The response must restate all of the data word for word.
============
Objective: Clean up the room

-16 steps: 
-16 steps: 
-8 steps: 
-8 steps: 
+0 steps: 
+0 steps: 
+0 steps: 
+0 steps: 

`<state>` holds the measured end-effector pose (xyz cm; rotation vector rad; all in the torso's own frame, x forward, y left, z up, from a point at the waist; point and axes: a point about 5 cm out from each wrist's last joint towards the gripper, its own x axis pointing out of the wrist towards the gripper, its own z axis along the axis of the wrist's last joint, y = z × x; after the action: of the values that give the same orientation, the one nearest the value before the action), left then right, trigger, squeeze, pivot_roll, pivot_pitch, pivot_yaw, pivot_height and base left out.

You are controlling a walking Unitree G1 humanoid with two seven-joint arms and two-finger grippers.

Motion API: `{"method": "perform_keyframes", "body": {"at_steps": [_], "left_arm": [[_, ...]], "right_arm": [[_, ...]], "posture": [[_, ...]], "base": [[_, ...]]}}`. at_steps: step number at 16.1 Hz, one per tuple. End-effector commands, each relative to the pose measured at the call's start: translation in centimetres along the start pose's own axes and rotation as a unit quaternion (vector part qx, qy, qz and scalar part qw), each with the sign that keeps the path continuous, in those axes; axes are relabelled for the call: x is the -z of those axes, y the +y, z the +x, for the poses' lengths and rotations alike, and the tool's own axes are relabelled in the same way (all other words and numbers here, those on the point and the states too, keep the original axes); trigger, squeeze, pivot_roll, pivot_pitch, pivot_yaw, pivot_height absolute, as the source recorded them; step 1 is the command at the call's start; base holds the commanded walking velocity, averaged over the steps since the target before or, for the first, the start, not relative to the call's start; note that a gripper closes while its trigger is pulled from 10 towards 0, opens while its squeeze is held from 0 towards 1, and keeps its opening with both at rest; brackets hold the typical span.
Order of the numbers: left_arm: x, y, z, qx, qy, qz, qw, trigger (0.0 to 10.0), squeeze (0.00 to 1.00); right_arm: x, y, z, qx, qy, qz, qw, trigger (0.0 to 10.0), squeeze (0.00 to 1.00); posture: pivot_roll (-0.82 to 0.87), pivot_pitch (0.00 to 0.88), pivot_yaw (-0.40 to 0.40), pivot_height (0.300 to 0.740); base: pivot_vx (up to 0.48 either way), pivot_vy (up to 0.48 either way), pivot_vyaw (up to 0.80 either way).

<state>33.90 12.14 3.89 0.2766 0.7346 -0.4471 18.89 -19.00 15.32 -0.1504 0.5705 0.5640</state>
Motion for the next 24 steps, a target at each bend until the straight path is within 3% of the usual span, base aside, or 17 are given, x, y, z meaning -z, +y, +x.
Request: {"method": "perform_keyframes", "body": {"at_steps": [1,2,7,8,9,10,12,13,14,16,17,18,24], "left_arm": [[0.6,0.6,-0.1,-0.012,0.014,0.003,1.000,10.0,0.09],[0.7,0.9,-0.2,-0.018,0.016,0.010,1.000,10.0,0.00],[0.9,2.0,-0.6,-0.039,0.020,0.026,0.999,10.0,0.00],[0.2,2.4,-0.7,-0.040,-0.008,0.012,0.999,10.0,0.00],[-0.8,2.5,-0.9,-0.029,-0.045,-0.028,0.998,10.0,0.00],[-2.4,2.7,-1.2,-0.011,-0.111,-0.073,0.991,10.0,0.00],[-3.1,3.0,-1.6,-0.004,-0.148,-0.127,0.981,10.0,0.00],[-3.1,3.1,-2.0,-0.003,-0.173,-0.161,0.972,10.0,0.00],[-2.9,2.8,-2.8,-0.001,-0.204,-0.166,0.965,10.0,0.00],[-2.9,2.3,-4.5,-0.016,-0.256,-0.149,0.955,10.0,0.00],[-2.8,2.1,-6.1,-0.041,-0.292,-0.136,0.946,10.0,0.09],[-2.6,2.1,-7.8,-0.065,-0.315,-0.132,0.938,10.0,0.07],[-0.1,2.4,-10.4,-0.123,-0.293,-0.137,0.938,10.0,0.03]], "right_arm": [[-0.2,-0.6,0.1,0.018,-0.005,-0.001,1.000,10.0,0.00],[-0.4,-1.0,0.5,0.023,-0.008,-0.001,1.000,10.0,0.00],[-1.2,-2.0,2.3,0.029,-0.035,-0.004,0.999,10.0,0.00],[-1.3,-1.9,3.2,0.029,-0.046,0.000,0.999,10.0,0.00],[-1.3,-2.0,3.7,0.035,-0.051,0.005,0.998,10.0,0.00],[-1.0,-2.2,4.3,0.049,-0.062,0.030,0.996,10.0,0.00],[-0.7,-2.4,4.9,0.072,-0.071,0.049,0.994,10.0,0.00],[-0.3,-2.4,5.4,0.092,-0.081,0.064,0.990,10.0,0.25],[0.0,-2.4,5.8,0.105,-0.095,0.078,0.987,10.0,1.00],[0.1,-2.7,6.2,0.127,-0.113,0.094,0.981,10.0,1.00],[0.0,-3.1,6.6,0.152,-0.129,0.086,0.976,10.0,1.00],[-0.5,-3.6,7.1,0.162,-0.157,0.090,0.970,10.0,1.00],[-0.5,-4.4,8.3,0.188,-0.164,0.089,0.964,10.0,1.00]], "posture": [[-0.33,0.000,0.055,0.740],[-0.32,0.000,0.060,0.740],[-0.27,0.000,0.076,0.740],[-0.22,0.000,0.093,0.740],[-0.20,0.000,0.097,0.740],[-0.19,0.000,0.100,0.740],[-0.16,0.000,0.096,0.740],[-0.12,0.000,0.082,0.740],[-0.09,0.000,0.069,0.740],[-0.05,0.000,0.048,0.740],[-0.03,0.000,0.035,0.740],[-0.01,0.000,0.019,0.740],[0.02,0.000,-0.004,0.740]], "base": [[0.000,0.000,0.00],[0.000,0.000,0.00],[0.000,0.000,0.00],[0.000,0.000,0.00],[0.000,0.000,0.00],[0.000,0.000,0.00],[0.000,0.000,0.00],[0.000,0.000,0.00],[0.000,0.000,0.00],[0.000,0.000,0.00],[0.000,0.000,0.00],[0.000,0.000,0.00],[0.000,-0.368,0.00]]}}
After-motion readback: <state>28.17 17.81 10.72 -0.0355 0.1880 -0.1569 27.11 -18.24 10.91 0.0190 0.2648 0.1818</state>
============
RESULT FOR THIS TASK ▸
Objective: Clean up the room

-16 steps: 
-16 steps: 
-8 steps: 
-8 steps: 
+0 steps: 
+0 steps: 
+0 steps: 
+0 steps: 

`<state>` holds the measured end-effector pose (xyz cm; rotation vector rad; all in the torso's own frame, x forward, y left, z up, from a point at the waist; point and axes: a point about 5 cm out from each wrist's last joint towards the gripper, its own x axis pointing out of the wrist towards the gripper, its own z axis along the axis of the wrist's last joint, y = z × x; after the action: of the values that give the same orientation, the one nearest the value before the action), left then right, trigger, squeeze, pivot_roll, pivot_pitch, pivot_yaw, pivot_height and base left out.

You are controlling a walking Unitree G1 humanoid with two seven-joint arms and two-finger grippers.

Motion API: `{"method": "perform_keyframes", "body": {"at_steps": [_], "left_arm": [[_, ...]], "right_arm": [[_, ...]], "posture": [[_, ...]], "base": [[_, ...]]}}`. at_steps: step number at 16.1 Hz, one per tuple. End-effector commands, each relative to the pose measured at the call's start: translation in centimetres along the start pose's own axes and rotation as a unit quaternion (vector part qx, qy, qz and scalar part qw), each with the sign that keeps the path continuous, in those axes; axes are relabelled for the call: x is the -z of those axes, y the +y, z the +x, for the poses' lengths and rotations alike, and the tool's own axes are relabelled in the same way (all other words and numbers here, those on the point and the states too, keep the original axes); trigger, squeeze, pivot_roll, pivot_pitch, pivot_yaw, pivot_height absolute, as the source recorded them; step 1 is the command at the call's start; base holds the commanded walking velocity, averaged over the steps since the target before or, for the first, the start, not relative to the call's start; note that a gripper closes while its trigger is pulled from 10 towards 0, opens while its squeeze is held from 0 towards 1, and keeps its opening with both at rest; brackets hold the typical span.
Order of the numbers: left_arm: x, y, z, qx, qy, qz, qw, trigger (0.0 to 10.0), squeeze (0.00 to 1.00); right_arm: x, y, z, qx, qy, qz, qw, trigger (0.0 to 10.0), squeeze (0.00 to 1.00); posture: pivot_roll (-0.82 to 0.87), pivot_pitch (0.00 to 0.88), pivot_yaw (-0.40 to 0.40), pivot_height (0.300 to 0.740); base: pivot_vx (up to 0.48 either way), pivot_vy (up to 0.48 either way), pivot_vyaw (up to 0.80 either way).

<state>33.90 12.14 3.89 0.2766 0.7346 -0.4471 18.89 -19.00 15.32 -0.1504 0.5705 0.5640</state>
Motion for the next 24 steps, a target at each bend until the straight path is within 3% of the usual span, base aside, or 17 are given, x, y, z meaning -z, +y, +x.
Request: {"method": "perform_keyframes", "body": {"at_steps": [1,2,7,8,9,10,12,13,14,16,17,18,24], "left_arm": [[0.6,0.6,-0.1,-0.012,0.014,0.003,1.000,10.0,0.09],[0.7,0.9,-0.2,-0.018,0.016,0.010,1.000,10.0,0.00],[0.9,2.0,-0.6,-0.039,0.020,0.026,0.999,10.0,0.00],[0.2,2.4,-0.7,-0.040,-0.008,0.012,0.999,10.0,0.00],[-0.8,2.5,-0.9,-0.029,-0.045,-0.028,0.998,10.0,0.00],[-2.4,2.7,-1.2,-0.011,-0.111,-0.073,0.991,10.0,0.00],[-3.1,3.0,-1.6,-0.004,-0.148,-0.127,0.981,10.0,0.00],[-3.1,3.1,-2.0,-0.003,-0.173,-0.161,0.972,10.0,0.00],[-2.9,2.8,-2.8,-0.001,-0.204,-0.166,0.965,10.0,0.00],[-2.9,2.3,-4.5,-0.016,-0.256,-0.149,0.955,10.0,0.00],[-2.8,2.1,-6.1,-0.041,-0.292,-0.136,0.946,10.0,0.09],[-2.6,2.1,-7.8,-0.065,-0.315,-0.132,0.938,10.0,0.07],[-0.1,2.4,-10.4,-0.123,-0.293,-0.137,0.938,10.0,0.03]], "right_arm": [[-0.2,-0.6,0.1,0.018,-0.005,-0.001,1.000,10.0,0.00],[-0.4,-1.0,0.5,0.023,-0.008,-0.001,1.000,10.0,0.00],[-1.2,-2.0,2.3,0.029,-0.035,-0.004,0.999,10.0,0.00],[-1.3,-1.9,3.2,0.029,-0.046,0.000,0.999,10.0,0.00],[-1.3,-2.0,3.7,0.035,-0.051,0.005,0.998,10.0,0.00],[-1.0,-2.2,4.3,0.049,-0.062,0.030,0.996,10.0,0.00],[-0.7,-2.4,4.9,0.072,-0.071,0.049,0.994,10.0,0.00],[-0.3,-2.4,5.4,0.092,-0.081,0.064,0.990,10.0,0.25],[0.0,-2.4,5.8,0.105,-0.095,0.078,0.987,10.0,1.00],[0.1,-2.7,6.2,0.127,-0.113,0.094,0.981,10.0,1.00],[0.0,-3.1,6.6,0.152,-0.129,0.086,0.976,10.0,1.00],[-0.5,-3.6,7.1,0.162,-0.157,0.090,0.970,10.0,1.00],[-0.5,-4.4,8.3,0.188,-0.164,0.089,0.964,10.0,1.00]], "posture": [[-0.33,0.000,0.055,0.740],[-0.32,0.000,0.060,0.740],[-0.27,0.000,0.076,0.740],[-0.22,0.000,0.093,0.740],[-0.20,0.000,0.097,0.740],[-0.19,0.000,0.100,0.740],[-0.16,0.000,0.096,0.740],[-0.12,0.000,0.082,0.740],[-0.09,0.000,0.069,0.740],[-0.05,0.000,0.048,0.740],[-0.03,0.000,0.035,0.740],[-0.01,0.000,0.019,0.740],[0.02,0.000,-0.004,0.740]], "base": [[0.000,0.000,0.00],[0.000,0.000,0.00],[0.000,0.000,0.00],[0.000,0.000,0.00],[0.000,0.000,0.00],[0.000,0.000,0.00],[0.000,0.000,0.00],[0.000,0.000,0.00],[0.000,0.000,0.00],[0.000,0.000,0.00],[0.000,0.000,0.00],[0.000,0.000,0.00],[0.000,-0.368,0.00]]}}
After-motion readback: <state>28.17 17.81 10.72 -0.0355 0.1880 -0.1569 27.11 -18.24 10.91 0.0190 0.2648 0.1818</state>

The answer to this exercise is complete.